Re: Spark Local Pipelines

2017-05-18 Thread Asher Krim
Hi Cristian,

There's a jira (https://issues.apache.org/jira/browse/SPARK-16365) where
this issue has been discussed as well. I feel very strongly about the need
for this feature. I've been implementing local versions of transformers as
needed, which has made working with Spark ml much less pleasant and safe
(due to possible train-serve skews) than it can be. Internally, the lack of
this feature has caused debates about how appropriate Spark really is for
production ML.

Asher Krim
Senior Software Engineer

On Thu, May 18, 2017 at 4:24 AM, Cristian Opris 
wrote:

> Reviving an old thread: there's another potential argument for exposing
> 'local' (by which I assume it's meant non-distributed) implementations of
> the algorithms: sometimes it's useful to apply the algorithm on relatively
> small groupings of data in a very large dataset. In this case Spark would
> only serve to distribute the data and apply the algorithm locally on each
> partition/grouping of data, perhaps as an UDF.
>
> This perhaps could currently be achieved with the scikit integration, but
> would be useful to consider making it possible to use the Spark
> implementation of the algorithm, where that algorithm is not an inherently
> distributed implementation. CountVectorizer is a good example, nothing in
> there inherently requires a DataFrame.
>
> In practice this would only require to expose the core implementation of
> the algorithms where possible.
>
> On 13 March 2017 at 16:28, Asher Krim  wrote:
>
>> Thanks for the feedback.
>>
>> If we strip away all of the fancy stuff, my proposal boils down to
>> exposing the logic used in Spark's ML library. In an ideal world, Spark
>> would possibly have relied on an existing ML implementation rather than
>> reimplement, since there's very little that's Spark specific about using ML
>> models. As Sean says, it may make most sense to have localPipelines live
>> outside of Spark. However it would be really beneficial for Spark ML
>> pipelines adoption if they used non-Spark logic.

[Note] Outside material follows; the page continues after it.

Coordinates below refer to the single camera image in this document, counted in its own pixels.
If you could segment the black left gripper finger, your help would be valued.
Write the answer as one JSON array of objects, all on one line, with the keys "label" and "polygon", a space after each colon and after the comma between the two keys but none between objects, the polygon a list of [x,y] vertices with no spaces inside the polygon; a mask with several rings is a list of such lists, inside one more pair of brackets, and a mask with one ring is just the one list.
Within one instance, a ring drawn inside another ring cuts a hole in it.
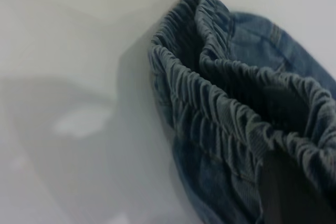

This would eliminate
>> issues with train-serve skew and close the potential for bugs.
>>
>> I'll leave some more comments in-line to Sean's response:
>>
>> I'm skeptical.  Serving synchronous queries from a model at scale is a
>> fundamentally different activity. As you note, it doesn't logically involve
>> Spark. If it has to happen in milliseconds it's going to be in-core.
>> Scoring even 10qps with a Spark job per request is probably a non-starter;
>> think of the thousands of tasks per second and the overhead of just
>> tracking them.
>>
>> When you say the RDDs support point prediction, I think you mean that
>> those older models expose a method to score a Vector. They are not somehow
>> exposing distributed point prediction. You could add this to the newer
>> models, but it raises the question of how to make the Row to feed it? the
>> .mllib punts on this and assumes you can construct the Vector.
>> AK: In my mind, punting is exactly the right solution - no overhead, full
>> control to the user
>>
>> I think this sweeps a lot under the rug in assuming that there can just
>> be a "local" version of every Transformer -- but, even if there could be,
>> consider how much extra implementation that is. Lots of them probably could
>> be but I'm not sure that all can.
>> AK: I'm not aware of models for which this is not possible - there are no
>> Spark-only algorithms that I'm aware of. The work to convert Spark to Local
>> models may be more involved for some implementations, sure, but I don't
>> think any would be too bad. However if there is something that's
>> impossible, then that's fine too. I'm not sure we have to commit to having
>> local versions for every single model
>>
>> The bigger problem in my experience is the Pipelines don't generally
>> encapsulate the entire pipeline from source data to score. They encapsulate
>> the part after computing underlying features. That is, if one of your
>> features is "total clicks from this user", that's the product of a
>> DataFrame operation that precedes a Pipeline. This can't be turned into a
>> non-distributed, non-Spark local version.
>> AK: That's a great point, and a really good argument for keeping any
>> local pipeline logic outside of Spark
>>
>> Solving subsets of this problem could still be useful, and you've
>> highlighted some external projects that try. I'd also highlight PMML as an
>> established interchange format for just the model part, and for cases that
>> don't involve much or any pipeline, it's a better fit paired with a library
>> that can score from PMML.
>> AK: The problem with solutions like PMML is that they can tell you WHAT
>> to do, but not HOW EXACTLY to do it. At the end of the day, the best
>> model-description possible would be the metadata+ the code itself. That's
>> the crux of my proposal - expose the implementation so users can use Spark
>> models with the same exact code that was 

Re: Spark Local Pipelines

2017-03-13 Thread Asher Krim
Thanks for the feedback.

If we strip away all of the fancy stuff, my proposal boils down to exposing
the logic used in Spark's ML library. In an ideal world, Spark would
possibly have relied on an existing ML implementation rather than
reimplement, since there's very little that's Spark specific about using ML
models. As Sean says, it may make most sense to have localPipelines live
outside of Spark. However it would be really beneficial for Spark ML
pipelines adoption if they used non-Spark logic. This would eliminate
issues with train-serve skew and close the potential for bugs.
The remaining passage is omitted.